— Exercise brief —
Of the material below, the lines to be retyped are those from the line containing "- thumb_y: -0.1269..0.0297" through the line containing "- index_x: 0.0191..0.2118", inclusive; reproduce them exactly.
+++ Collected material +++
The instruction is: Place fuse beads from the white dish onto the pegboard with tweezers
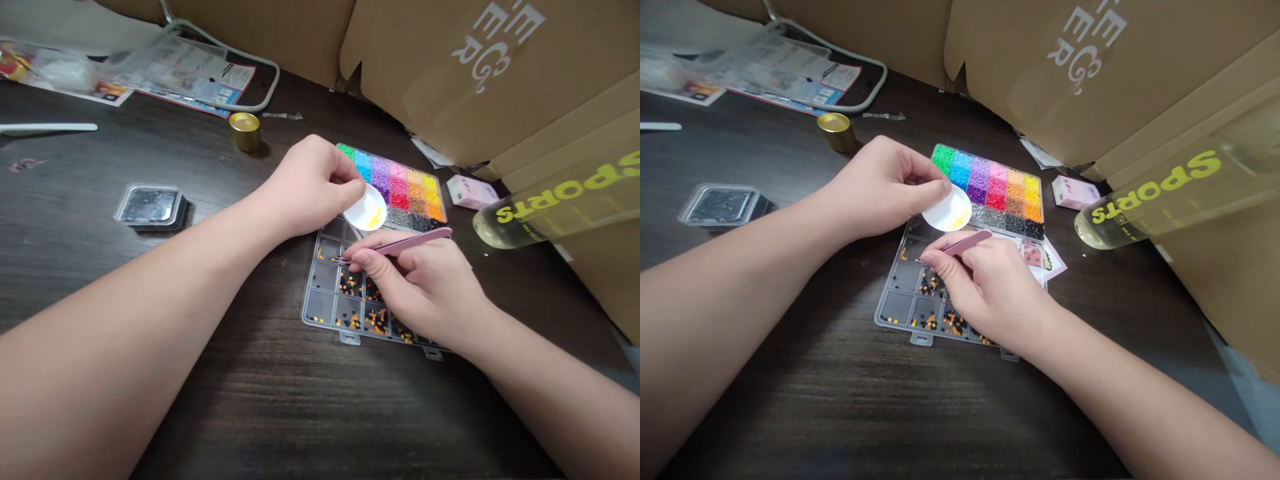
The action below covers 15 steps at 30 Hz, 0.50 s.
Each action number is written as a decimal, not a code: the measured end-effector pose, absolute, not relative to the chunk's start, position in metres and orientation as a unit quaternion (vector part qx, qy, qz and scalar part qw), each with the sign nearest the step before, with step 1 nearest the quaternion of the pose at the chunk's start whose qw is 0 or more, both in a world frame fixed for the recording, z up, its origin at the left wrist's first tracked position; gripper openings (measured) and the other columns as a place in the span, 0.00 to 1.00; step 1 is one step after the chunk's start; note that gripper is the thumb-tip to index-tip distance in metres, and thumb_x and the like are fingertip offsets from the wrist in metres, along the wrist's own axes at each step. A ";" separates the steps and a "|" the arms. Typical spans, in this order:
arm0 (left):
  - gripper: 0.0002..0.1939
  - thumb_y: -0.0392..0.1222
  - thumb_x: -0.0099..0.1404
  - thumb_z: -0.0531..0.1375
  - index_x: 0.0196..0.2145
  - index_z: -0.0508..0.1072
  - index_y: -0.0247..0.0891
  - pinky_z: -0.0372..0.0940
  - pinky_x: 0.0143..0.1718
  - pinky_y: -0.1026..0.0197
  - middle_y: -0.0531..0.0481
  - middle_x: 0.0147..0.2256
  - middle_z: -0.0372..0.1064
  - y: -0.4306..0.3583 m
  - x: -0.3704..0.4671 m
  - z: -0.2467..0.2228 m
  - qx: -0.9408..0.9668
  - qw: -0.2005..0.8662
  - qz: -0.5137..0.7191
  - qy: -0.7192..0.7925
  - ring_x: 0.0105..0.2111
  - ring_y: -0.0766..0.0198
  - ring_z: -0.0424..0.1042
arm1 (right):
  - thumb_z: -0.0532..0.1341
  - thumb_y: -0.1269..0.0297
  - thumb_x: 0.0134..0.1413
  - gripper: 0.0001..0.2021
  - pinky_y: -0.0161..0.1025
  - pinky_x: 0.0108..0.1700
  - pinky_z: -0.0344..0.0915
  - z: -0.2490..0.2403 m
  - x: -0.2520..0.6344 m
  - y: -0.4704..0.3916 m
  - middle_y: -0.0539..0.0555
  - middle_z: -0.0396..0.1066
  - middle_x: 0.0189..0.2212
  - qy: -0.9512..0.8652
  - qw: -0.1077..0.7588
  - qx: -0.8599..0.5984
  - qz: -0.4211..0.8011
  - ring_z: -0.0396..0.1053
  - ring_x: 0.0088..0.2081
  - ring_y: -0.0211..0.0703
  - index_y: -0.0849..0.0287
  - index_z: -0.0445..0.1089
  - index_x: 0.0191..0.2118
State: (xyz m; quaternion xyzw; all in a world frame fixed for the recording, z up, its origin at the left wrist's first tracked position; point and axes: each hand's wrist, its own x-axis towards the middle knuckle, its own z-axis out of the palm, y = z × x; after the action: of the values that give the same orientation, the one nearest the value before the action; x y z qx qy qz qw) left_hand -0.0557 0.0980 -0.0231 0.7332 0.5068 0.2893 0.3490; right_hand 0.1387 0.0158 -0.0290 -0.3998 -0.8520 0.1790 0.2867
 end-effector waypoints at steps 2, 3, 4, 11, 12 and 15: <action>0.11 0.34 0.70 0.64 0.35 0.88 0.33 0.53 0.37 0.53 0.53 0.26 0.66 0.099 -0.056 -0.024 0.734 0.352 0.295 0.501 0.30 0.66 0.58 | 0.64 0.71 0.77 0.17 0.39 0.42 0.84 -0.028 0.137 0.016 0.52 0.89 0.36 -0.853 0.285 -0.395 0.186 0.87 0.36 0.44 0.55 0.79 0.32; 0.11 0.33 0.70 0.64 0.34 0.88 0.33 0.53 0.37 0.53 0.53 0.26 0.66 0.099 -0.056 -0.025 0.734 0.353 0.297 0.498 0.30 0.66 0.59 | 0.64 0.71 0.77 0.17 0.38 0.42 0.83 -0.028 0.136 0.017 0.52 0.89 0.36 -0.854 0.285 -0.393 0.187 0.87 0.36 0.43 0.55 0.79 0.31; 0.11 0.33 0.70 0.64 0.34 0.88 0.33 0.53 0.37 0.52 0.53 0.26 0.66 0.099 -0.056 -0.025 0.734 0.353 0.298 0.497 0.30 0.66 0.59 | 0.64 0.72 0.77 0.17 0.38 0.42 0.83 -0.027 0.135 0.017 0.52 0.89 0.36 -0.854 0.284 -0.394 0.187 0.87 0.36 0.43 0.55 0.78 0.31; 0.11 0.33 0.69 0.64 0.35 0.89 0.34 0.53 0.36 0.51 0.53 0.24 0.68 0.102 -0.055 -0.027 0.739 0.349 0.304 0.490 0.29 0.64 0.59 | 0.64 0.70 0.76 0.19 0.37 0.41 0.82 -0.028 0.133 0.018 0.53 0.89 0.37 -0.851 0.272 -0.413 0.178 0.87 0.36 0.44 0.57 0.79 0.29; 0.11 0.33 0.69 0.64 0.35 0.89 0.34 0.53 0.35 0.51 0.53 0.24 0.69 0.102 -0.055 -0.028 0.740 0.349 0.306 0.487 0.29 0.64 0.60 | 0.64 0.70 0.76 0.17 0.38 0.42 0.83 -0.028 0.133 0.018 0.53 0.90 0.38 -0.849 0.275 -0.414 0.181 0.88 0.37 0.44 0.57 0.80 0.30; 0.11 0.33 0.68 0.64 0.35 0.89 0.34 0.53 0.34 0.51 0.52 0.25 0.72 0.103 -0.056 -0.030 0.741 0.354 0.308 0.480 0.29 0.63 0.62 | 0.65 0.68 0.77 0.15 0.39 0.42 0.84 -0.030 0.134 0.017 0.53 0.90 0.39 -0.842 0.282 -0.418 0.195 0.88 0.39 0.46 0.56 0.82 0.33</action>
State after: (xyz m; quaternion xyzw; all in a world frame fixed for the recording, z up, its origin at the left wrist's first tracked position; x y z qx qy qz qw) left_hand -0.0557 0.1030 -0.0297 0.7409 0.4800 0.3084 0.3544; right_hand 0.1336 0.0170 -0.0296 -0.4177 -0.8416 0.1947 0.2815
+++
— Result —
  - thumb_y: -0.1269..0.0297
  - thumb_x: 0.0134..0.1413
  - gripper: 0.0001..0.2021
  - pinky_y: -0.0161..0.1025
  - pinky_x: 0.0108..0.1700
  - pinky_z: -0.0344..0.0915
  - z: -0.2490..0.2403 m
  - x: -0.2520..0.6344 m
  - y: -0.4704..0.3916 m
  - middle_y: -0.0539..0.0555
  - middle_z: -0.0396..0.1066
  - middle_x: 0.0189..0.2212
  - qy: -0.9512..0.8652
  - qw: -0.1077..0.7588
  - qx: -0.8599..0.5984
  - qz: -0.4211..0.8011
  - ring_z: -0.0396..0.1053
  - ring_x: 0.0088..0.2081
  - ring_y: -0.0211..0.0703
  - index_y: -0.0849..0.0287
  - index_z: -0.0445..0.1089
  - index_x: 0.0191..0.2118

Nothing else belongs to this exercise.